→ **Task data**
☆ ☆ ☆ ☆
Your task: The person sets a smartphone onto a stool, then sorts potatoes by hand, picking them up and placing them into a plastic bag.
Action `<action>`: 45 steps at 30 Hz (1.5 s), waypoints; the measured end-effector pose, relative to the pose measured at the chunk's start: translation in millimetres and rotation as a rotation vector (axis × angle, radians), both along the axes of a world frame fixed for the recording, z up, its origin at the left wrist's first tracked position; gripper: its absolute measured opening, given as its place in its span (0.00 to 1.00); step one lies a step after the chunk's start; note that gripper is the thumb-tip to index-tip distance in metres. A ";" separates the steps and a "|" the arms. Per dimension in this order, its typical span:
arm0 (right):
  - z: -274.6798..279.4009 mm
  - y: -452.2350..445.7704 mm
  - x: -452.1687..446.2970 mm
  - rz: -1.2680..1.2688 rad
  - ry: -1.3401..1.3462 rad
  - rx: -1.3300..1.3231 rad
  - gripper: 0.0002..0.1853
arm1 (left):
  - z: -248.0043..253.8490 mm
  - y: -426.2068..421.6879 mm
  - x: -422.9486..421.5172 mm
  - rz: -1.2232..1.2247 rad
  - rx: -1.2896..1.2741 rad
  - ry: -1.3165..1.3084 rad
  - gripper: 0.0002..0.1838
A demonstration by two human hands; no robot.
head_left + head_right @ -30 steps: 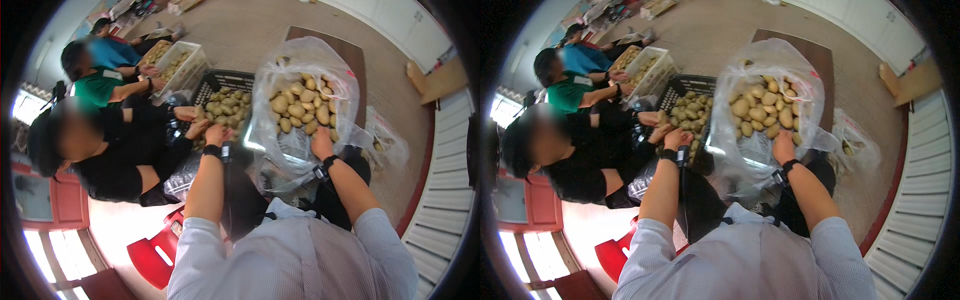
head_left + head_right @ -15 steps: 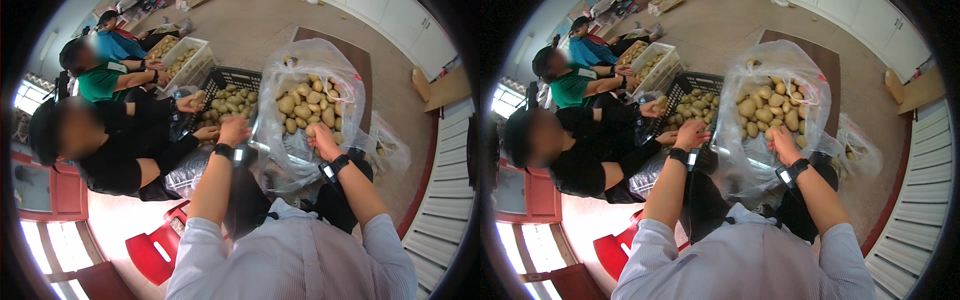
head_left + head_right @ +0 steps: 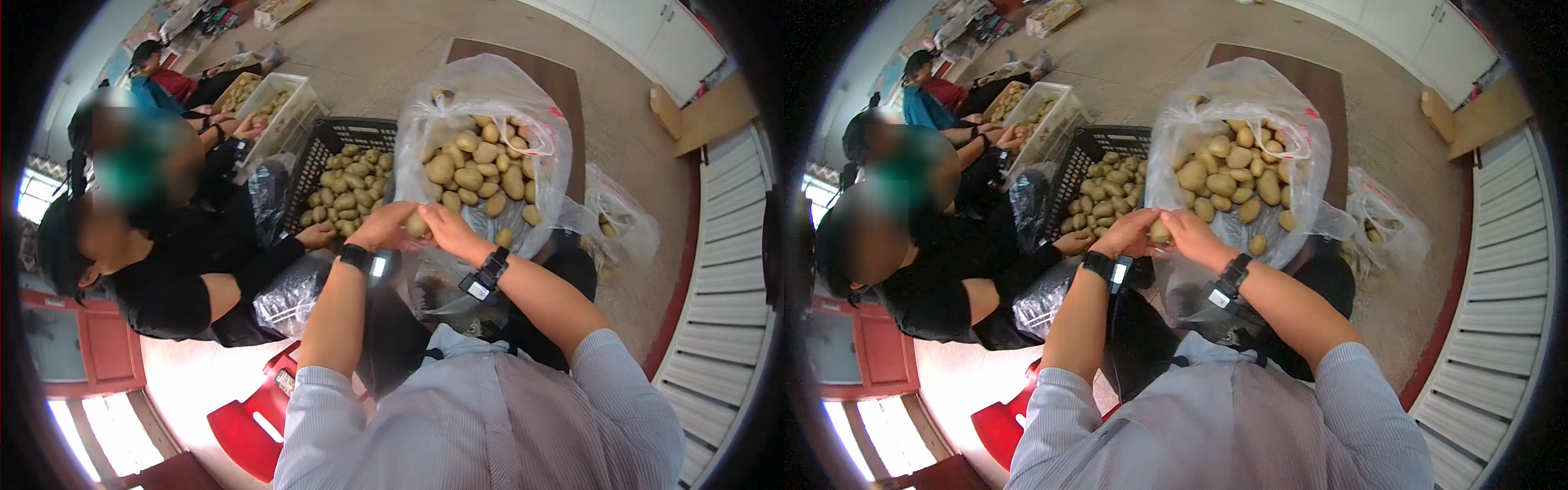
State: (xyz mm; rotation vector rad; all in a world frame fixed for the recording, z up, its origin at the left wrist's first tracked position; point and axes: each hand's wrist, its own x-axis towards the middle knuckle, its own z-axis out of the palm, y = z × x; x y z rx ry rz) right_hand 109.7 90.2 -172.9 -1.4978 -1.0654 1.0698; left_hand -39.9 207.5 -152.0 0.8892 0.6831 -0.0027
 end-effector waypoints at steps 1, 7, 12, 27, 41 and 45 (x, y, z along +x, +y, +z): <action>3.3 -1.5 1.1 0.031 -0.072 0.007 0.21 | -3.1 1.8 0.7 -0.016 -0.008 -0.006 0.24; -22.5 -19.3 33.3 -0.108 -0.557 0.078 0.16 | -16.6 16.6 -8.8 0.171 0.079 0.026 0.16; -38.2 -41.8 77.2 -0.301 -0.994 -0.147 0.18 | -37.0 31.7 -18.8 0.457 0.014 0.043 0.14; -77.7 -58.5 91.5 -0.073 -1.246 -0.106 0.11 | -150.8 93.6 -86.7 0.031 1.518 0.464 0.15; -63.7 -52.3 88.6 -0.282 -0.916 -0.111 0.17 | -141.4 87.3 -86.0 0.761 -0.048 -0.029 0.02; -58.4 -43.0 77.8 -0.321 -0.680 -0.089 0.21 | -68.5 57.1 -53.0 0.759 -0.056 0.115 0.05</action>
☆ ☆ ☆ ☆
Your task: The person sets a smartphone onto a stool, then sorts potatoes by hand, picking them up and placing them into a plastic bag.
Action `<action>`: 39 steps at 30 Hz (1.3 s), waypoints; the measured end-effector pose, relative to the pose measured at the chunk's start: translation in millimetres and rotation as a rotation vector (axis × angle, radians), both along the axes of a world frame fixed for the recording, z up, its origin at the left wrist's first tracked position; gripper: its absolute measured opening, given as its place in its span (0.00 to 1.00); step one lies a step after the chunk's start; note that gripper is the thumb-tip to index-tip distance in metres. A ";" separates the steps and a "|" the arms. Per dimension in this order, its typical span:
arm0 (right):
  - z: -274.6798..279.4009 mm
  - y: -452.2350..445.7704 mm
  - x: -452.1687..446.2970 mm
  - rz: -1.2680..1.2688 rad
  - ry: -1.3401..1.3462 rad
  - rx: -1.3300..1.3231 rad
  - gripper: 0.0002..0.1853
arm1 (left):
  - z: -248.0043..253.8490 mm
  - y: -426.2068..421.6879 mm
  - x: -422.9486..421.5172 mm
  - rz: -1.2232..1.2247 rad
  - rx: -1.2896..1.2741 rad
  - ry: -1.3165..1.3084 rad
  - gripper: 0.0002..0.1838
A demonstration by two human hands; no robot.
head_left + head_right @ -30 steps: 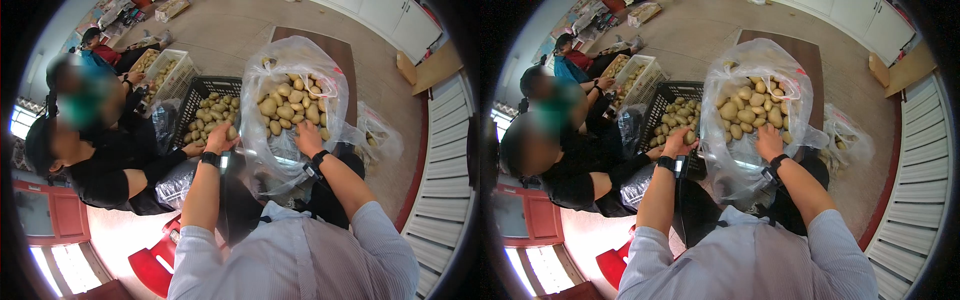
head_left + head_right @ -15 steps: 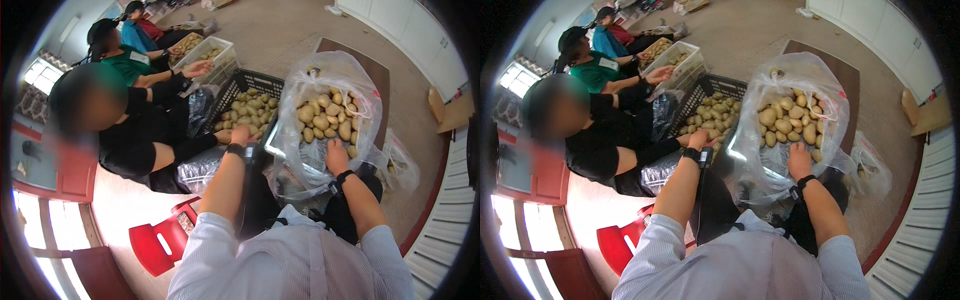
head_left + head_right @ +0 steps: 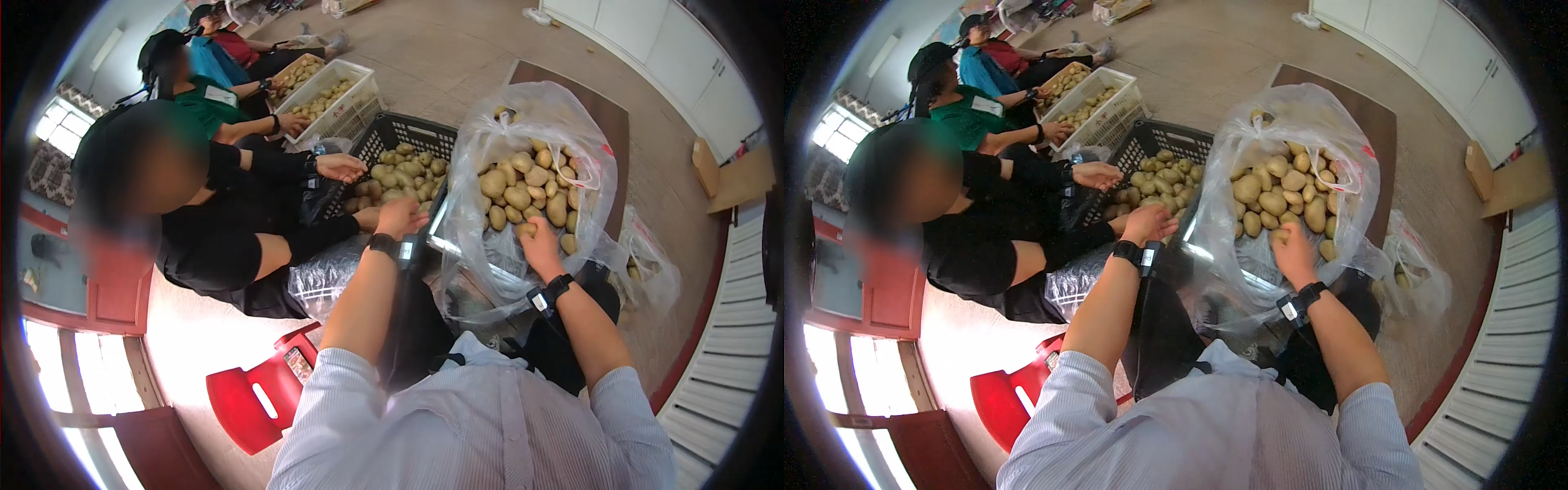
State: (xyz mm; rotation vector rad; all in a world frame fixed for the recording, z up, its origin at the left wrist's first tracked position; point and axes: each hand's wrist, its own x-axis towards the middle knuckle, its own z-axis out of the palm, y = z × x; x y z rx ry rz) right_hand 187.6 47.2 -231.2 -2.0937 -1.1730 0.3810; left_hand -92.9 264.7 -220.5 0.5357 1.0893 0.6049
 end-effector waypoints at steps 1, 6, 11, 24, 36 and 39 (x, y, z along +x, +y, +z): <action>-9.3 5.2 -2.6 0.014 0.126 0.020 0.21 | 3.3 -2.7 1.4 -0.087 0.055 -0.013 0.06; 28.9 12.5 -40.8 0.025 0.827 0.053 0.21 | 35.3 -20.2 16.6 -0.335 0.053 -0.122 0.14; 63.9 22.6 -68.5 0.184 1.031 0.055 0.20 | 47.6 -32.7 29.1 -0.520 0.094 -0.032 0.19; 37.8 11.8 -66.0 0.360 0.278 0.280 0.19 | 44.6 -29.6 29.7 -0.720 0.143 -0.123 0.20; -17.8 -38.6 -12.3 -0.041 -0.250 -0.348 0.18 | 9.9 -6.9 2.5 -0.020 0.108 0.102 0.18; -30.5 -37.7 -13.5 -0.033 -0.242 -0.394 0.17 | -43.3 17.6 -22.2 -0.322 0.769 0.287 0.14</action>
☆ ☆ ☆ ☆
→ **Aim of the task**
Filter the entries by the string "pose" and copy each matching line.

→ **Response to this task**
Action `<action>`: 45 steps at 30 Hz (1.5 s), waypoints; the measured end-effector pose, relative to the pose measured at the chunk's start: translation in millimetres and rotation as a rotation vector (axis × angle, radians), both along the axes of a world frame fixed for the recording, z up, its origin at the left wrist's first tracked position; gripper: its absolute measured opening, given as its place in its span (0.00 to 1.00); step one lies a step after the chunk's start; note that gripper is the thumb-tip to index-tip distance in metres. A ";" separates the steps and a "|" the arms. Per dimension in this order, its typical span:
Action `<action>`: 39 steps at 30 Hz (1.3 s), waypoints; the measured end-effector pose, relative to the pose measured at the chunk's start: translation in millimetres and rotation as a rotation vector (axis × angle, radians), both along the axes of a world frame fixed for the recording, z up, its origin at the left wrist's first tracked position; gripper: its absolute measured opening, given as its place in its span (0.00 to 1.00); step one lies a step after the chunk's start; note that gripper is the thumb-tip to index-tip distance in metres. A ";" separates the steps and a "|" the arms. Per dimension in this order, its typical span:

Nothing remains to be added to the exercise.